Как тогда ответила Ефросинья митрополиту?! Помнит Челяднин ее страшные слова:
– Церковь святая печалуется о клятвопреступниках! Не потому ли, что сама благословила их злодеяния?!
Омрачился митрополит, так омрачился, что и отвечать на ее злое нарекание не стал, только перекрестил ее молча, словно отпускал ей грех или открещивался от ее кощунственного взбредения.
Дары свадебные подносила – волосы по плечам, в глазах стылая пустота, будто она опрокинула их в себя и выстудила холодом своей души. Кланялась низко-низко – в самые ноги… Иван хмурился по-мальчишески, кротко и утружденно, глядя, как Ефросинья рассыпала по полу свои длинные, пегие от густой проседи волосы. Глаза его были вялы и даже как будто растерянны, но из-под плоских, расширенных зрачков выбивались тусклые искорки, словно в его еще не затвердевшую душу врезались острым кресалом.
О чем думал он тогда? Какие чувства бередили ему душу и в какие узлы завязывали ее? Может быть, как раз тогда и перехватило в нем петлей слабый росток добра?

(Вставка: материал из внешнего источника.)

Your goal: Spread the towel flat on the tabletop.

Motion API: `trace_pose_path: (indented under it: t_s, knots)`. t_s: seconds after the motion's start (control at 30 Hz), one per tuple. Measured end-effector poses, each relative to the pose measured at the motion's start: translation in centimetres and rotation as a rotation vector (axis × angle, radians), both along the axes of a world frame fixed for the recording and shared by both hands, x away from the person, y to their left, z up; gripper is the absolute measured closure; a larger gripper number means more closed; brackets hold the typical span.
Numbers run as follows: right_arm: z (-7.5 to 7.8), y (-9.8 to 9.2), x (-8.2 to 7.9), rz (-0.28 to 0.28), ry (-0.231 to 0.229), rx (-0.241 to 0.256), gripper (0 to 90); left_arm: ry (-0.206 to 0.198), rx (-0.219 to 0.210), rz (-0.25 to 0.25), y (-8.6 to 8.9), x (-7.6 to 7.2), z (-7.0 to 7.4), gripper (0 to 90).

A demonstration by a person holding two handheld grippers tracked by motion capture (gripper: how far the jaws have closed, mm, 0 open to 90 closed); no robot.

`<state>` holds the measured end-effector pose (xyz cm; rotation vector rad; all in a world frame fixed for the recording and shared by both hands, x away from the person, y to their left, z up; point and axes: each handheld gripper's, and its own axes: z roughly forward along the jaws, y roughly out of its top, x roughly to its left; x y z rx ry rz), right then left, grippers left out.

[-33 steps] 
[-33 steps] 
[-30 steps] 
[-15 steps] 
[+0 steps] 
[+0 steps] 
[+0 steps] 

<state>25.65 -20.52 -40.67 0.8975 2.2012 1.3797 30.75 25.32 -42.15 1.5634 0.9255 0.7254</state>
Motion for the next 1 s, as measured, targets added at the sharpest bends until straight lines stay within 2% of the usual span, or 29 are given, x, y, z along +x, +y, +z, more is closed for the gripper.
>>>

Может быть, как раз тогда, глядя на беснующуюся Ефросинью, понял он, как страшны люди в своем зле и как страшно и беспощадно зло само по себе?

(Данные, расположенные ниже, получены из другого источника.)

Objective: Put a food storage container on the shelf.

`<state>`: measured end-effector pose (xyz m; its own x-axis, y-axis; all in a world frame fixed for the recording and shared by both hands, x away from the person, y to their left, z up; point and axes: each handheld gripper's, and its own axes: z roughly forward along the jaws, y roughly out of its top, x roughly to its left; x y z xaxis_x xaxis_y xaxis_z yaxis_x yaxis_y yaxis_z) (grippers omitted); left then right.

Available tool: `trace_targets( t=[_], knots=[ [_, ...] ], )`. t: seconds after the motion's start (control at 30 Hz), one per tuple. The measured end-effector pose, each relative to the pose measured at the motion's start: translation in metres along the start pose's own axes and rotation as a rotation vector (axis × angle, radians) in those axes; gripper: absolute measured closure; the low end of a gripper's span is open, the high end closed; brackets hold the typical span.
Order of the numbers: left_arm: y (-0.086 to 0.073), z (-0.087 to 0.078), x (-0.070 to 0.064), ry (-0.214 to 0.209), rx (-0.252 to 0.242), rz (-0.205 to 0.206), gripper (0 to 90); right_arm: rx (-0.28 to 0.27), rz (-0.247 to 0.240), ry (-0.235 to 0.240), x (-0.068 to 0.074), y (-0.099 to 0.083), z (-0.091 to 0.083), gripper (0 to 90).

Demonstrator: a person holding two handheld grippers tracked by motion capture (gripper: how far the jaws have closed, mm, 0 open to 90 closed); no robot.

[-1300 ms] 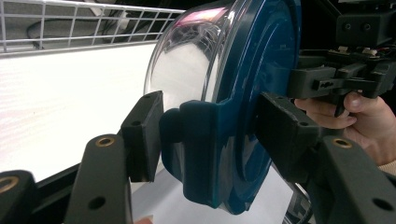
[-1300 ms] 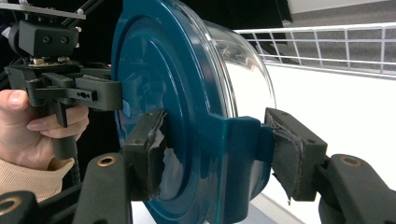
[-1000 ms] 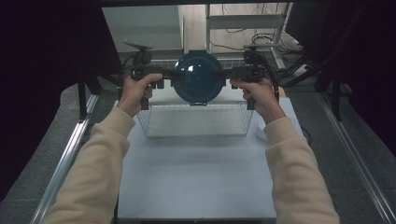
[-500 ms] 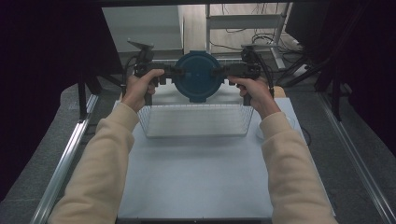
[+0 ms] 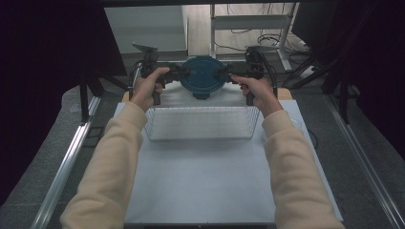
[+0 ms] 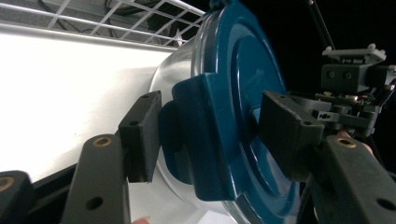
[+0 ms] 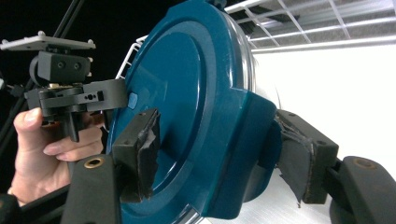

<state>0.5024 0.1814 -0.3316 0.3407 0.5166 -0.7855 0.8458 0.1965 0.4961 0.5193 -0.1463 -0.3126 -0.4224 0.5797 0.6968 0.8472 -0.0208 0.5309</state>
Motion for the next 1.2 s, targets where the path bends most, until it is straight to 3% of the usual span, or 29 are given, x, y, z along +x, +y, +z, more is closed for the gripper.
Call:
trace_targets(
  t=[0.13,0.17,0.27,0.4,0.43,0.5,0.57,0.6,0.63,0.67,0.73,0.77,0.8,0.87,0.93,1.07,1.13,1.17,1.2],
  knots=[
    [-0.001,0.004,0.007,-0.02,-0.021,-0.026,41.0,-0.001,0.029,-0.004,-0.003,-0.001,0.002,32.6],
    [-0.001,0.004,0.007,-0.019,-0.023,-0.015,40.9,-0.002,0.038,-0.002,-0.004,-0.001,0.002,32.5],
    [-0.004,0.005,0.007,-0.02,-0.048,-0.005,40.3,-0.013,0.009,-0.015,-0.002,-0.002,0.003,29.4],
    [-0.007,0.004,0.005,0.024,-0.077,0.028,34.0,-0.024,-0.034,-0.072,0.005,-0.005,0.005,19.4],
    [-0.009,0.003,0.002,0.069,-0.102,0.047,27.6,-0.023,-0.067,-0.115,0.01,-0.006,0.005,12.9],
    [-0.009,0.001,0.001,0.091,-0.116,0.063,23.8,-0.026,-0.078,-0.136,0.012,-0.007,0.004,11.4],
    [-0.012,-0.004,-0.003,0.119,-0.136,0.095,20.1,-0.06,-0.123,-0.186,0.022,-0.01,-0.002,5.8],
    [-0.013,-0.007,-0.005,0.126,-0.145,0.108,20.1,-0.06,-0.123,-0.186,0.022,-0.01,-0.002,5.8],
    [-0.017,-0.011,-0.009,0.138,-0.157,0.139,20.1,-0.064,-0.134,-0.193,0.026,-0.012,-0.004,4.7],
    [-0.019,-0.013,-0.012,0.151,-0.156,0.167,19.6,-0.071,-0.191,-0.227,0.036,-0.016,-0.008,2.3],
    [-0.025,-0.019,-0.02,0.176,-0.159,0.234,19.7,-0.084,-0.234,-0.26,0.044,-0.021,-0.016,2.7],
    [-0.03,-0.024,-0.025,0.171,-0.162,0.258,19.7,-0.084,-0.234,-0.26,0.044,-0.021,-0.016,2.7],
    [-0.036,-0.031,-0.03,0.16,-0.167,0.283,19.7,-0.094,-0.267,-0.245,0.049,-0.027,-0.025,3.1],
    [-0.041,-0.036,-0.033,0.158,-0.163,0.307,20.0,-0.101,-0.275,-0.236,0.05,-0.029,-0.028,3.4],
    [-0.05,-0.044,-0.037,0.171,-0.159,0.345,20.3,-0.104,-0.307,-0.221,0.052,-0.038,-0.037,5.1],
    [-0.072,-0.059,-0.043,0.18,-0.144,0.402,21.5,-0.113,-0.402,-0.225,0.051,-0.066,-0.058,8.3],
    [-0.091,-0.067,-0.045,0.178,-0.128,0.437,21.6,-0.118,-0.418,-0.227,0.05,-0.073,-0.062,8.8],
    [-0.103,-0.071,-0.044,0.172,-0.122,0.452,21.6,-0.125,-0.447,-0.238,0.045,-0.089,-0.07,9.7],
    [-0.103,-0.071,-0.044,0.172,-0.122,0.452,21.7,-0.125,-0.447,-0.238,0.045,-0.089,-0.07,9.7]
  ],
)
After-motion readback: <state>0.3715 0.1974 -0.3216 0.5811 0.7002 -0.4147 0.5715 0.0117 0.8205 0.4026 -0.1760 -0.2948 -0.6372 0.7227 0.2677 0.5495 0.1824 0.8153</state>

Отныне ему уже не нужно было искать оружия надежней и сильней: он нашел его рядом о собой – в душах тех, кто противостоял ему. Но никто, ни тогда, ни теперь, не задумывался и не задумывается над этим, а ему, Челяднину, – не каркать же белой вороной над каждым ухом, что сами для себя и выпестовали царя – такого, которого были достойны. Да и кого в этом убедишь, даже начни каркать? Каждый считает себя праведником, а его – злодеем. Он и сам так считал – долго и упорно, пока однажды не заглянул попристальней себе в душу и не увидел, что хлещет себя до лютой боли бичом, сплетенным из гнилых обрывков обид и зла, которое только потому и было злом, что стыдилось стать добром. Когда же он расплел этот бич, то и обиды, и зло разом превратились в ничто, не разгневав и не устыдив его совести. А другой бич сплести было не из чего, и он успокоился. Успокоился не потому, что нашел оправдание царскому злу, потому, что признал за ним право отвечать на зло злом. А потом уже, позже, понял, какими тяготами отяготил он себя, задумав так много и размахнувшись так широко. Понял и как одинок, как несчастен он был – отверженный, проклинаемый, каждым своим шагом топчущий свою совесть, каждым своим днем омрачающий свою жизнь, но свято верующий в предначертанность своей судьбы свыше и исполняющий эту предначертанность. И разве же мог он позволить ему, Челяднину, Курбскому или кому-нибудь иному посягнуть на свою судьбу? Разве мог он кому-нибудь дать свободу, если сам не был свободен? Разве мог кого-нибудь пощадить, если не щадил себя?